Selain risiko kekerasan dan ancaman hukum, kondisi ekonomi yang tidak stabil juga berdampak pada keselamatan mental dan fisik jurnalis. Pemangkasan anggaran, pemutusan hubungan kerja (PHK), serta efisiensi besar-besaran di berbagai perusahaan media, semakin memperburuk situasi.
Dalam menghadapi kondisi ini, perusahaan media dituntut untuk tetap memprioritaskan keselamatan kerja jurnalis, sementara serikat pekerja juga harus lebih aktif dalam membela hak-hak jurnalis yang terdampak PHK.
Kesimbangan antara efisiensi bisnis dan jaminan keamanan kerja perlu dijaga agar kualitas jurnalisme tetap terjaga tanpa mengorbankan kesejahteraan pekerja media.
Melihat berbagai tantangan tersebut, beberapa langkah konkret harus segera diambil untuk memperkuat perlindungan bagi jurnalis.

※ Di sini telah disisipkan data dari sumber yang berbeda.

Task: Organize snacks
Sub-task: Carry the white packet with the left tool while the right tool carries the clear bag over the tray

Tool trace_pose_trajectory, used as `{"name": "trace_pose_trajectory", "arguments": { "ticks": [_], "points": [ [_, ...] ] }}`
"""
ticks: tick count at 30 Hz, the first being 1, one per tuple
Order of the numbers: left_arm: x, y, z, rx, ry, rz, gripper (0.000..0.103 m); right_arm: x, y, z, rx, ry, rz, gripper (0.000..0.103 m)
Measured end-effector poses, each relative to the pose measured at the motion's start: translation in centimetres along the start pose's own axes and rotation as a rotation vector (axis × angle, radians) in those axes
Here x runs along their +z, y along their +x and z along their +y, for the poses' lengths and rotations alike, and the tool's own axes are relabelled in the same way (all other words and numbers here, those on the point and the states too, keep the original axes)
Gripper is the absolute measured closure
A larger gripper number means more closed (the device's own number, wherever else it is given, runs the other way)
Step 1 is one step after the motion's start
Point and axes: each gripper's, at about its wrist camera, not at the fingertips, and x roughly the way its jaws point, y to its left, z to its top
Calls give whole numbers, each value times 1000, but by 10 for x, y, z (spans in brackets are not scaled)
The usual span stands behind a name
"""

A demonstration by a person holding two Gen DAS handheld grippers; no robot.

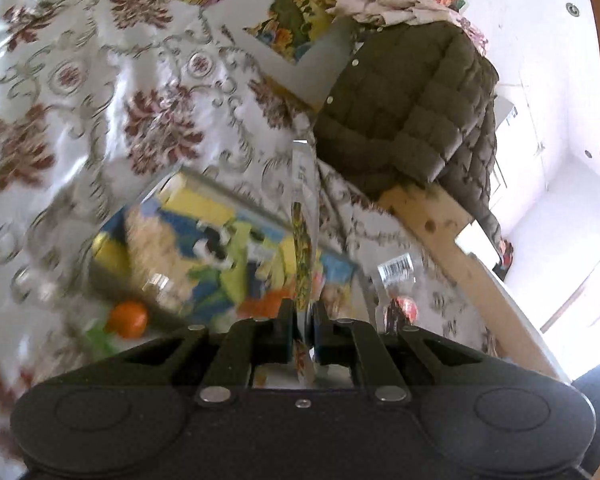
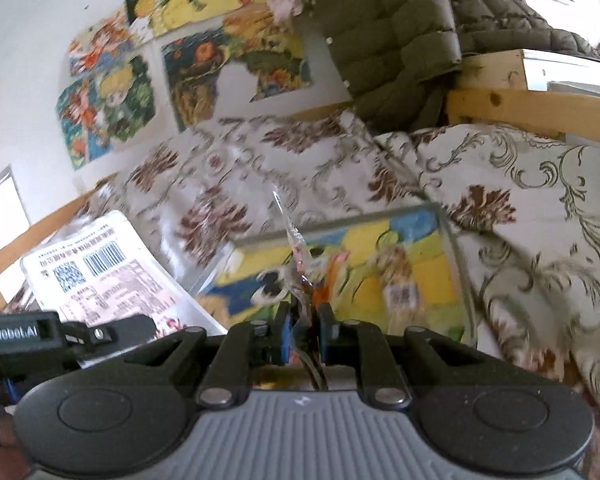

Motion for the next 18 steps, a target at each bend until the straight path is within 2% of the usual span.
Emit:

Salah satunya adalah penerapan manajemen risiko bagi jurnalis, termasuk pelatihan keselamatan di lapangan dan keamanan digital. Perusahaan media juga harus lebih proaktif dalam meningkatkan perlindungan bagi pekerjanya, baik melalui penyusunan SOP keselamatan yang lebih ketat maupun penyediaan pendampingan hukum bagi jurnalis yang menghadapi ancaman.
Selain itu, regulasi yang menghambat kebebasan pers harus direvisi agar tidak menjadi alat kriminalisasi bagi jurnalis yang menjalankan tugasnya secara profesional.
Lebih jauh, kerja sama antara pemerintah, perusahaan media, dan organisasi jurnalis harus diperkuat untuk menciptakan lingkungan kerja yang lebih aman dan mendukung kebebasan pers yang sehat. Di tengah tantangan efisiensi di sektor media, kesejahteraan jurnalis tetap harus menjadi prioritas utama.
Sebagai praktisi K3, Edi Priyanto menekankan bahwa keselamatan jurnalis adalah hak fundamental yang tidak bisa diabaikan.
“Perlindungan terhadap jurnalis bukan hanya kepentingan individu, tetapi juga bagian dari upaya menjaga demokrasi dan kebebasan pers yang sehat di Indonesia,” ujarnya.
Jurnalis yang bekerja dengan aman dan terlindungi akan mampu menghadirkan informasi yang akurat dan berimbang, yang pada akhirnya akan membawa manfaat bagi masyarakat luas.